Add documentation example of retrieving position information of an arbitrary node #29

alberth · 2018-02-08T09:17:20Z

Hopefully reducing time spend looking for how to do X :)

Maybe move this function into the regular parglare code?

…bitrary node

coveralls · 2018-02-08T09:25:04Z

Coverage remained the same at 85.185% when pulling c329aa0 on alberth:doc-add-position-example into db66177 on igordejanovic:master.

coveralls · 2018-02-08T09:25:04Z

Coverage remained the same at 85.185% when pulling c329aa0 on alberth:doc-add-position-example into db66177 on igordejanovic:master.

coveralls · 2018-02-08T09:25:04Z

Coverage remained the same at 85.185% when pulling c329aa0 on alberth:doc-add-position-example into db66177 on igordejanovic:master.

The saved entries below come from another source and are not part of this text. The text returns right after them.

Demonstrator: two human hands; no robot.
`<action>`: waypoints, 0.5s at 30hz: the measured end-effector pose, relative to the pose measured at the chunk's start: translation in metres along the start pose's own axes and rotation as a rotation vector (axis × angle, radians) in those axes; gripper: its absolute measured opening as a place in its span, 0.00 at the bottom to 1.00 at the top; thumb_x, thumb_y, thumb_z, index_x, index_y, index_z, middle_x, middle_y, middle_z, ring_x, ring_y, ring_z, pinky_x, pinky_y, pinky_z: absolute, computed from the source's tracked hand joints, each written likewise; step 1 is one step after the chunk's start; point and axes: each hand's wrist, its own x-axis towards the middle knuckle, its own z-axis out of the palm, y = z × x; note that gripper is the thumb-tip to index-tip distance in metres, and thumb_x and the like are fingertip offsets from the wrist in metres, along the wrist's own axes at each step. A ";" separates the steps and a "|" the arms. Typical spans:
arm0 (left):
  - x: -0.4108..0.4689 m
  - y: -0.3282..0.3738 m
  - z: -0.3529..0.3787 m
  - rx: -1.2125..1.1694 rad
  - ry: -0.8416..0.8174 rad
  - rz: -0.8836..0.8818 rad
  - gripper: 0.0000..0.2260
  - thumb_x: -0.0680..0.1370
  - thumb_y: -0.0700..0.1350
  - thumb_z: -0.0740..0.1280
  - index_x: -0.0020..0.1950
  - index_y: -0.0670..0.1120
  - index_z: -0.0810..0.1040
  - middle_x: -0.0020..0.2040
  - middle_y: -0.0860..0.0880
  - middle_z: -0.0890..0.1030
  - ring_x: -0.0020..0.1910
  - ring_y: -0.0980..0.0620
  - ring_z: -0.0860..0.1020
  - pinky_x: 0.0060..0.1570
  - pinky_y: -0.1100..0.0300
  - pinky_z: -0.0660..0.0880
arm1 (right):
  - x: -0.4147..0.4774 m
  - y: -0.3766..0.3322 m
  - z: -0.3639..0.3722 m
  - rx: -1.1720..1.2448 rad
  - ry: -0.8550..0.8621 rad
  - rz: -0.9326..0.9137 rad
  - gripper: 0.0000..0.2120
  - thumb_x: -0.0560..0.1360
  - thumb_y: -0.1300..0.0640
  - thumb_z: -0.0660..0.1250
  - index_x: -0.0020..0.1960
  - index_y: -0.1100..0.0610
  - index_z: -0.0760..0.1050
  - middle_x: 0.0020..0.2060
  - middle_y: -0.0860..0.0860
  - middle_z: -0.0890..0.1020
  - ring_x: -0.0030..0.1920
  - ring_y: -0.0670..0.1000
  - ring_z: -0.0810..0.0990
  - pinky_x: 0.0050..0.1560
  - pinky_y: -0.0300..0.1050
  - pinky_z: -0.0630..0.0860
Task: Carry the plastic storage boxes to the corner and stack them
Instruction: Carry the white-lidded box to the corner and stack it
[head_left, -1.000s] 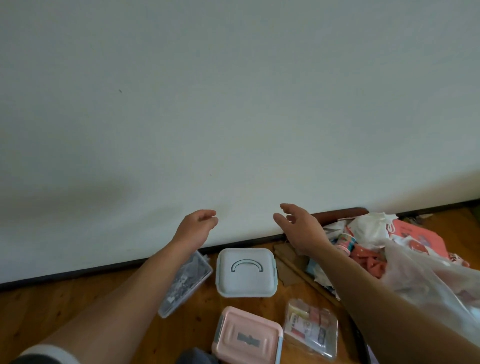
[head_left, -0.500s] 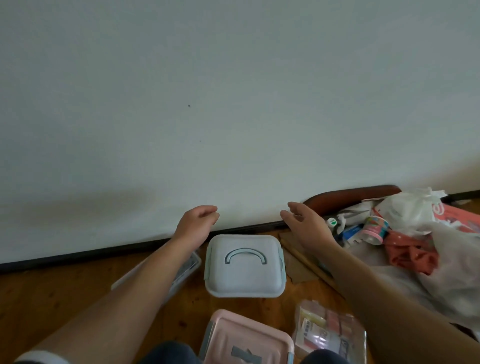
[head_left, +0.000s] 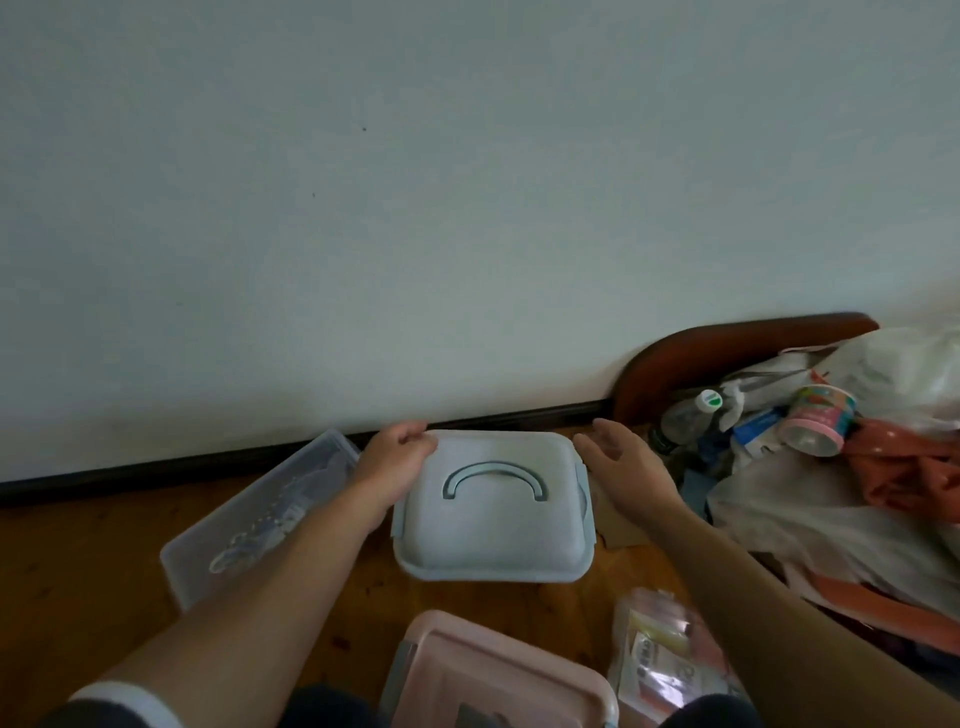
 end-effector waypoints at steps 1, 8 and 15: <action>0.008 -0.012 0.005 0.003 -0.001 -0.003 0.18 0.76 0.47 0.68 0.66 0.48 0.77 0.63 0.49 0.79 0.55 0.55 0.74 0.51 0.63 0.67 | 0.005 0.011 0.012 -0.015 -0.007 0.002 0.30 0.77 0.37 0.60 0.75 0.49 0.63 0.69 0.49 0.72 0.66 0.52 0.72 0.62 0.51 0.70; 0.030 -0.047 0.015 0.196 -0.049 -0.051 0.25 0.76 0.52 0.66 0.72 0.49 0.68 0.69 0.48 0.72 0.61 0.50 0.72 0.54 0.58 0.66 | 0.025 0.047 0.053 -0.037 -0.038 0.093 0.33 0.77 0.36 0.59 0.76 0.51 0.60 0.74 0.51 0.66 0.70 0.55 0.68 0.67 0.59 0.69; 0.038 -0.069 0.024 0.365 -0.053 -0.078 0.32 0.75 0.59 0.67 0.75 0.50 0.63 0.72 0.47 0.66 0.68 0.44 0.68 0.62 0.49 0.68 | 0.030 0.077 0.071 0.022 -0.017 0.159 0.35 0.75 0.34 0.60 0.77 0.50 0.58 0.74 0.52 0.64 0.71 0.56 0.66 0.65 0.57 0.68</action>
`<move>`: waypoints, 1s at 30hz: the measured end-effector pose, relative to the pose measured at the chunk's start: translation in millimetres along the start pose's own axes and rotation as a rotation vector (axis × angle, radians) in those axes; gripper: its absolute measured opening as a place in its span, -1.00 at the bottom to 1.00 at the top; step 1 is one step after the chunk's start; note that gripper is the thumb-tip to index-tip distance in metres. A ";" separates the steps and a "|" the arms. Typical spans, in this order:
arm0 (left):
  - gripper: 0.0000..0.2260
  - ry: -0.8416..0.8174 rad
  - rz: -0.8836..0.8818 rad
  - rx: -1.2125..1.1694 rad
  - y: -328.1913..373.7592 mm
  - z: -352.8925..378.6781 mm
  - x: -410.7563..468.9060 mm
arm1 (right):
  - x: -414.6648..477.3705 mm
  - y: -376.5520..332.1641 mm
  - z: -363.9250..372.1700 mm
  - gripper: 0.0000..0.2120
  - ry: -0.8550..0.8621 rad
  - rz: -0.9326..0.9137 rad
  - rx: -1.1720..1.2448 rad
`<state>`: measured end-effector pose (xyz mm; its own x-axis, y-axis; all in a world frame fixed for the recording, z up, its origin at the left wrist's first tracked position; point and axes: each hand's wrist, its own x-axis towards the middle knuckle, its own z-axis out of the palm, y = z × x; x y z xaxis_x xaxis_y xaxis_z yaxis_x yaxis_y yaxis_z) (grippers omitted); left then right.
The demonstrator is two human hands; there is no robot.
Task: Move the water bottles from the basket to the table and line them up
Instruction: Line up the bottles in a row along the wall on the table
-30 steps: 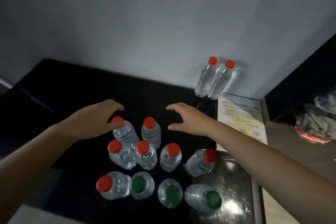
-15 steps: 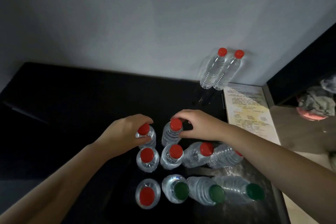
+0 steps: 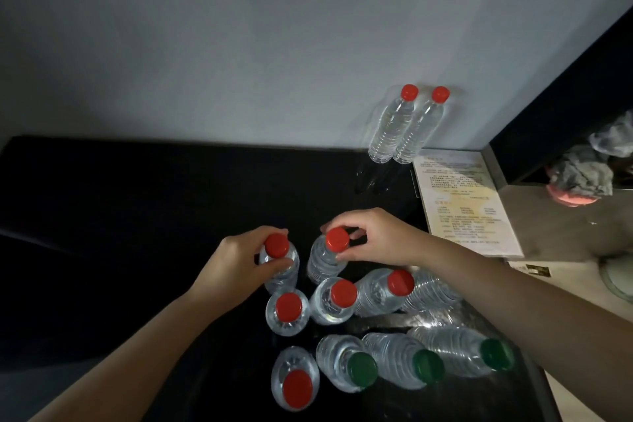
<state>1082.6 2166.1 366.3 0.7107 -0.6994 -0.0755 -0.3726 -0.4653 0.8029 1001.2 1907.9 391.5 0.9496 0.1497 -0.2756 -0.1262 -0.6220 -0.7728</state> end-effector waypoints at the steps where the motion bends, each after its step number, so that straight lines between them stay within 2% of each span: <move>1: -0.62 0.001 -0.002 -0.010 0.9 -0.2 3.1 | 1.2 2.2 0.0 -0.59 0.013 0.003 0.049; 7: -0.70 0.021 0.025 -0.008 17.9 -4.4 38.1 | 6.7 15.0 -21.8 -0.66 0.160 0.007 0.196; 13: -0.73 0.024 0.049 0.018 39.0 1.0 93.7 | 11.0 27.5 -57.5 -0.69 0.284 -0.031 0.123; 22: -0.73 0.026 0.083 0.017 50.5 26.9 145.8 | 14.9 56.9 -80.5 -0.72 0.492 0.037 0.062; 30: -0.72 0.041 0.070 -0.020 48.0 45.0 155.4 | 16.5 67.6 -78.8 -0.73 0.529 0.067 0.119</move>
<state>1148.3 2010.6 366.5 0.7074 -0.7068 0.0057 -0.4108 -0.4046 0.8170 1030.9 1807.8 379.8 0.9493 -0.3133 -0.0245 -0.1934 -0.5210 -0.8314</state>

coveralls · 2018-02-08T09:25:04Z

Coverage remained the same at 85.185% when pulling c329aa0 on alberth:doc-add-position-example into db66177 on igordejanovic:master.

igordejanovic · 2018-03-01T16:33:03Z

docs/actions.md

+def get_node_position(context, nodes, index):
+    if index < 0:
+        index = index + len(nodes) # Handle negative list indices.
+    node_startpos = context.start_position + sum(len(nodes[n]) for n in range(index))


This function assumes that all nodes have len defined which might not be true as the elements of nodes can be arbitrary objects produced by lower level actions.
The only way I see to track positions of individual nodes is to take note of them in all actions. That is handled by parglare if tree building is used.

context has a start and end position, so it must know the length of everything. Unfortunately, it does not provide a start position for each token, it only does that for the production rule as a whole. (That is, what I really want is context.token_start_position[token_index].) As a work-around, I need to calculate the offset from the production rule start to the token, so I can use the start position of the rule, and apply parglare.pos_to_line_col to get a human-readable terminal position.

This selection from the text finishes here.